Etiquetas

, , , , ,

I suppose the fact that Christmas and my birthday are so close in time, makes me feel more sensitive than usual, because it means the end and the start of a new year, global and personal at the same time. I usually look back to reflect on what life has provided me in these last twelve months. And, as I am (in a general way) a positive person –with my bad moments as any other human- I prefer to remember the good things and forget the bad ones. Unfortunately this year has been full of those bad moments. Of course, if someone look at me from the outside could think I’m being negative without reasons and he might be right. But the year has been bad not because of the situations I’ve been through but because of the way I’ve been feeling about them. I’ve spent the most part of the time immersed in a sea of doubts; feeling lost, useless, helpless, sad and paralysed; wondering what was wrong with me… and these feelings were so strong and constant that left me exhausted and almost unable to feel anything.

But, now, even if the situation has not changed at all, I’m starting to feel better because I’ve made a decision, a difficult one, and only time will tell me if it’s right or wrong. But I’m determined to carry it out to the bitter end. And the only reason why I’ve been strong enough to make that decision is because I’ve never been alone. The support I’ve received from all my family and friends has been my strength, my boost, my head and my legs to walk this path I’ve chosen.

So, in the end, as I mention before, as I’m a rather positive person, I only want to think about this: the fact that I’m a lucky woman who is surrounded by awesome people who are always willing to help me, to hold me, to hug me and to do all they can for me. I think of all of them as my family; those who God, Fortune or Nature gave me (my parents, my sisters…) and, as a very close friend says, the family I chose: my friends. I don’t mean I prefer my friends to my “real” family (well, maybe sometimes) but they are why I feel proud of myself. Because in spite of all my defects, I’ve managed to keep them around me, to make them love me (or at least that’s what they say). And not only I’ve kept them but I’ve even got some new friends!!

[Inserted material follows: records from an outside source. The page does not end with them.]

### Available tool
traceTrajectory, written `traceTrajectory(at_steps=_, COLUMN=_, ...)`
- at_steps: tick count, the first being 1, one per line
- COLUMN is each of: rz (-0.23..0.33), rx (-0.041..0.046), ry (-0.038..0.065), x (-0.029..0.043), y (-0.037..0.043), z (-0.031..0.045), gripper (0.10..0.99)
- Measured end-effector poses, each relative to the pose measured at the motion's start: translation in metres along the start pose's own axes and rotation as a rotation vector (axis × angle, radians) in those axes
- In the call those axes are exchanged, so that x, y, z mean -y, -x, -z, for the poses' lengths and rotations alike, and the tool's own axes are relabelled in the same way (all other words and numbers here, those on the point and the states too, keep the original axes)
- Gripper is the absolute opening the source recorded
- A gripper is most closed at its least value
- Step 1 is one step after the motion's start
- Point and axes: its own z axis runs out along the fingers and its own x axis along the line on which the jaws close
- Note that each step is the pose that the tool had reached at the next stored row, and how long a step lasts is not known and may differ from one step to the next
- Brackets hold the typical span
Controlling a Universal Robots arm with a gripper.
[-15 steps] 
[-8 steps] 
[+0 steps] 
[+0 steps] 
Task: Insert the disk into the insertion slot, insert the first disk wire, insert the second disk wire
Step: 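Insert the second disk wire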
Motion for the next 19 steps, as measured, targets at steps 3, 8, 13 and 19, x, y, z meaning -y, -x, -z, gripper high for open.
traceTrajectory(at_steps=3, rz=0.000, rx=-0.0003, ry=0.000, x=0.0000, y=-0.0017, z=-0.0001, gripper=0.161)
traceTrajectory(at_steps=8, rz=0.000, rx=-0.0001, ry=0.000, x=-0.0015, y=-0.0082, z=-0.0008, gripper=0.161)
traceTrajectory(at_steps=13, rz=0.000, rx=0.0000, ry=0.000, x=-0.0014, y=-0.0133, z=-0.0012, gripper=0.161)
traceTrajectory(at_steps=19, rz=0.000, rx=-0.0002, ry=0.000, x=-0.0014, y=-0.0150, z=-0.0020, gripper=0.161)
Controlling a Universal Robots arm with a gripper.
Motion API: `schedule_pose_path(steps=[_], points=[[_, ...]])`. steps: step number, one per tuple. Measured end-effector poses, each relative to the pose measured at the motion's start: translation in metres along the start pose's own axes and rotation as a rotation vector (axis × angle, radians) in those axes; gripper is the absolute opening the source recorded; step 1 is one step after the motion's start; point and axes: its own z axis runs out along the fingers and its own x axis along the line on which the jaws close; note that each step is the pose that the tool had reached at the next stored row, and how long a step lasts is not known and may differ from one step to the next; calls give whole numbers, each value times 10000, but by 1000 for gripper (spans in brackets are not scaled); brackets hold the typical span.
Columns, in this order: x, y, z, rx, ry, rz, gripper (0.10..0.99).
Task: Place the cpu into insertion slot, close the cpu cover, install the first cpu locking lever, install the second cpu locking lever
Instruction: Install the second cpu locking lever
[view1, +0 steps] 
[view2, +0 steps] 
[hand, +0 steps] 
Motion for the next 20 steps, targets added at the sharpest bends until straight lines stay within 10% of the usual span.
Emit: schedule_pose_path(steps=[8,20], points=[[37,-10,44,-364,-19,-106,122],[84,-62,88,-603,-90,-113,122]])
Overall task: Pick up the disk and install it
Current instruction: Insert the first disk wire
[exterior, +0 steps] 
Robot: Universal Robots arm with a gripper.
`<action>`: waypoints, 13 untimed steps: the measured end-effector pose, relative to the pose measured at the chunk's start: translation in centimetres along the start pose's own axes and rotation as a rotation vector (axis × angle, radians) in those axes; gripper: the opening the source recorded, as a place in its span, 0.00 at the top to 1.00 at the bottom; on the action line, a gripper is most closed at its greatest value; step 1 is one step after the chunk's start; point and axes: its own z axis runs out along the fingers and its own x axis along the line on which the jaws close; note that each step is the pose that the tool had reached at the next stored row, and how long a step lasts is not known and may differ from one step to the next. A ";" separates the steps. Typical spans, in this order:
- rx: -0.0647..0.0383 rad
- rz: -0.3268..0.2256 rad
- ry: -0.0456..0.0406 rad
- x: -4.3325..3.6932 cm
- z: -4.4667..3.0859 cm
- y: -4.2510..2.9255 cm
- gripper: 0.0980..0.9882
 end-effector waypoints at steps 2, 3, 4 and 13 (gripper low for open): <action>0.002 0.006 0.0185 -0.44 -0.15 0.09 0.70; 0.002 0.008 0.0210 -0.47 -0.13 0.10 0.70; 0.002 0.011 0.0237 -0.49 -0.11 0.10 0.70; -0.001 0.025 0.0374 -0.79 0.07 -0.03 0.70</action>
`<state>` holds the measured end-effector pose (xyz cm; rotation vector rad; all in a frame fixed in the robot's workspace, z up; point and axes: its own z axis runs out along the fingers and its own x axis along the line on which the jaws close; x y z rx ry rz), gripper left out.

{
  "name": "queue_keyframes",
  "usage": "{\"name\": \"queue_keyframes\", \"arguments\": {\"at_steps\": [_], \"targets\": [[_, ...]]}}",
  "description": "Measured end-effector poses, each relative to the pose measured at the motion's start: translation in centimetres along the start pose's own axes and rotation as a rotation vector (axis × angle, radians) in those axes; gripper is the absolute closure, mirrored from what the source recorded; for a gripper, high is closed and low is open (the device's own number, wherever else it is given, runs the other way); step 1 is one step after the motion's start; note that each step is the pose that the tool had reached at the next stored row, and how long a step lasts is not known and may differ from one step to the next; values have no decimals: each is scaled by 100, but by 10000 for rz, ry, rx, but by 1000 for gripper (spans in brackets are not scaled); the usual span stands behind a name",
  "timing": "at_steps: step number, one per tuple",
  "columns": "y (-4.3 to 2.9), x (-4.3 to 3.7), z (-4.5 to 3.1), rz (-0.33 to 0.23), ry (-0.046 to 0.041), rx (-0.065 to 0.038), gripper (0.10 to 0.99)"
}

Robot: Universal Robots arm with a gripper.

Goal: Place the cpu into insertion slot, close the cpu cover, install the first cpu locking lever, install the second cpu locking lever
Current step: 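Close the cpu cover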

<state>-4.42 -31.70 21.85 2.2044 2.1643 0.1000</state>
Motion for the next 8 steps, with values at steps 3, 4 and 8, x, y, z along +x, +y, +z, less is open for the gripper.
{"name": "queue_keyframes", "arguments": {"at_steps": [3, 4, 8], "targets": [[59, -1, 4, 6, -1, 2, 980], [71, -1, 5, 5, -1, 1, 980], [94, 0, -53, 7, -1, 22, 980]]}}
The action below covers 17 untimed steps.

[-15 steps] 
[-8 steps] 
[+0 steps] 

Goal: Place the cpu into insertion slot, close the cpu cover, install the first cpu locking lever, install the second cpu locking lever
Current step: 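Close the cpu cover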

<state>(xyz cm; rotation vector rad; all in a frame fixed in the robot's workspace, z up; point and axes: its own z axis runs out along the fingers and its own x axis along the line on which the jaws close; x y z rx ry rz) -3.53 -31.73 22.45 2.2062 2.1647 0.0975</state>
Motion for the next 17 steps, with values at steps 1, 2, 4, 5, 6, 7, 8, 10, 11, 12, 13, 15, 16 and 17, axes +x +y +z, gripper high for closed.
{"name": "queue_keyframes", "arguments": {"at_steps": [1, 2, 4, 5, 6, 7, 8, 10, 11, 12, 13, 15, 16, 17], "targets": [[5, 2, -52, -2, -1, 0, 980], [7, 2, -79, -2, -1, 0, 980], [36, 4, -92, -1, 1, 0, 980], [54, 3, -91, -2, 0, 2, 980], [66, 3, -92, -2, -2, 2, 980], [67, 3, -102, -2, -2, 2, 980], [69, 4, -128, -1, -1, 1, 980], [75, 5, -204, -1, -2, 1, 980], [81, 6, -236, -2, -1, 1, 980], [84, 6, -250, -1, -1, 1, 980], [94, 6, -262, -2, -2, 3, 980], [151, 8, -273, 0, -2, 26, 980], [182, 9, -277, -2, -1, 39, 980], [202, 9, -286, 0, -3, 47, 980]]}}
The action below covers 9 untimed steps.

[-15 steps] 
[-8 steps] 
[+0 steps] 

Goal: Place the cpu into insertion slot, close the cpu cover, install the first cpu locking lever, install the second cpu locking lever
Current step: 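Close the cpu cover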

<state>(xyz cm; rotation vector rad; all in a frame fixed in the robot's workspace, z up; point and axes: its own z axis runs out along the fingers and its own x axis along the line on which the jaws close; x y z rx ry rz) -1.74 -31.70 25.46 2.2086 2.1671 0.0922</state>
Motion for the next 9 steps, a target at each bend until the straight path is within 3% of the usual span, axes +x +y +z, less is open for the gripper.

Life is a cruel lady but I have to thank her for all the love I’ve got around me. Pure, honest, unselfish and generous love. That love I feel when my little niece put her little arms around my neck, her wet lips on my cheek and her head on my shoulder. That love I feel when my sisters mock of me for my gestures of antisocial personality. That love I feel when my parents phone me three or four times a day to know how I’m doing (even if sometimes they drive me mad). That love I feel when a friend tweets me about the man we’re sharing in the near future, or enlighten me about the things she likes and I end up liking too. That love I feel when a friend sends me incomprehensible messages late at night, or even when he doesn’t answer any e-mail. That love I feel when I open the letter-box and there’s a thick envelope with my name on the front and a friend’s on the back. That love I feel when a friend helps me with my grammatical doubts and click “like it” at almost every comment I post in Facebook. That love I feel when a friend makes me laugh as we were mad when people fall at our feet for no reason, or shares with me our absolute scorn for the human race (except for ourselves, of course). That love I feel when a friend spend her spare time making little presents for me, or when she use her influences to get me some “cultural” privileges. That love I feel when old friends ask me to be part of one the happiest day of their lives. That love I feel when friends I’ve not talked to for a long time send me a message and tell me how they miss me. That love I feel when a friend tells me first a secret she has because she thinks I’m not going to judge or betray her. That love I feel when they let me be part of their lives and when they want to be part of mine. I don´t mention any name because I’m sure I’d forget some and I don´t want to. But I guess you can recognise yourself in these words.

And all this, whenever and wherever I go, no matter for how long, I’ll take it with me, deep in my heart and in my mind. And I’m sure that even in the darkest moments you’ll put a smile on my face because you’re the light that never goes. My light. Thank you all for being there. I love you all.

PS. And, of course, Merry Christmas and Happy New Year!!